# [Problem to solve]
What is the number of lines below that contain the word "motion"? Give only that number.

# [Recorded information]
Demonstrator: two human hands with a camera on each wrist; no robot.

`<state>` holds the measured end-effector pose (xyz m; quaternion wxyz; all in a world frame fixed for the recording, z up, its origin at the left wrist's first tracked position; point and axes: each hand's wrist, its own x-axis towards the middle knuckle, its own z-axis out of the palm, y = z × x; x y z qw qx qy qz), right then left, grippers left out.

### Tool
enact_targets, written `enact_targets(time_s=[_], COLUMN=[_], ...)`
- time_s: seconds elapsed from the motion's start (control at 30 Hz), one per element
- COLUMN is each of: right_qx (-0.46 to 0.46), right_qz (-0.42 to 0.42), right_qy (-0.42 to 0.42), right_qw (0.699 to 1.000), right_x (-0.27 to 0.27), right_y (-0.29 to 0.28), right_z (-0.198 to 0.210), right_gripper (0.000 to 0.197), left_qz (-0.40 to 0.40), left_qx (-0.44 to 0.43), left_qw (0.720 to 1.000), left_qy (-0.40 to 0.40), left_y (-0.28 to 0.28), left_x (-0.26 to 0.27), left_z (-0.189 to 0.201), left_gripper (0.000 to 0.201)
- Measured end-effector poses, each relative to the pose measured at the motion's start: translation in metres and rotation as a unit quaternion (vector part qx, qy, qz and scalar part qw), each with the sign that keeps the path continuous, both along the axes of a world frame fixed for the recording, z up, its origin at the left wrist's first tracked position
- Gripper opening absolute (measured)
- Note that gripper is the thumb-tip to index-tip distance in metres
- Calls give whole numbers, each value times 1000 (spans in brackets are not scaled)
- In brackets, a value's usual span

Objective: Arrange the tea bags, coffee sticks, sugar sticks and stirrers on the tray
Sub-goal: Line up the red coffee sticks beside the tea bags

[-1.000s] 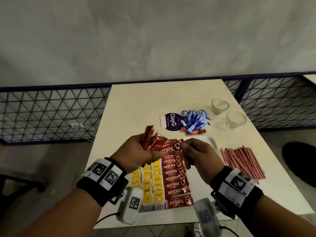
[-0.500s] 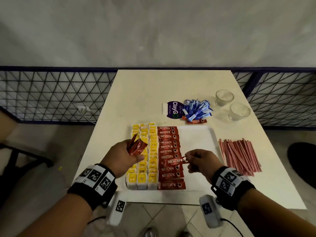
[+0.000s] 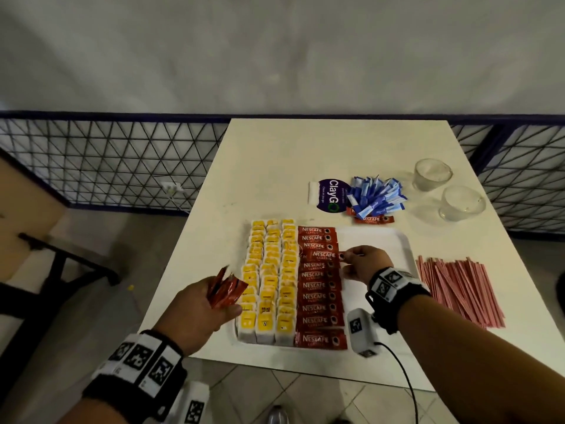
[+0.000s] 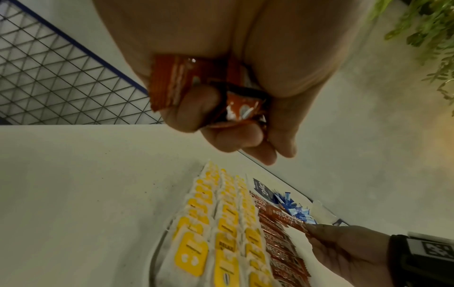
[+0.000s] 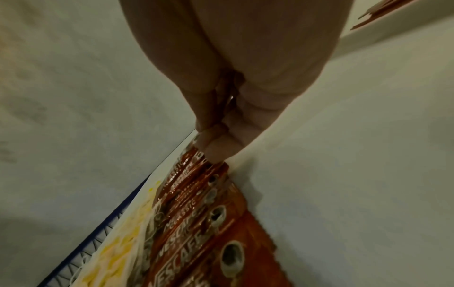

# [Result below]
2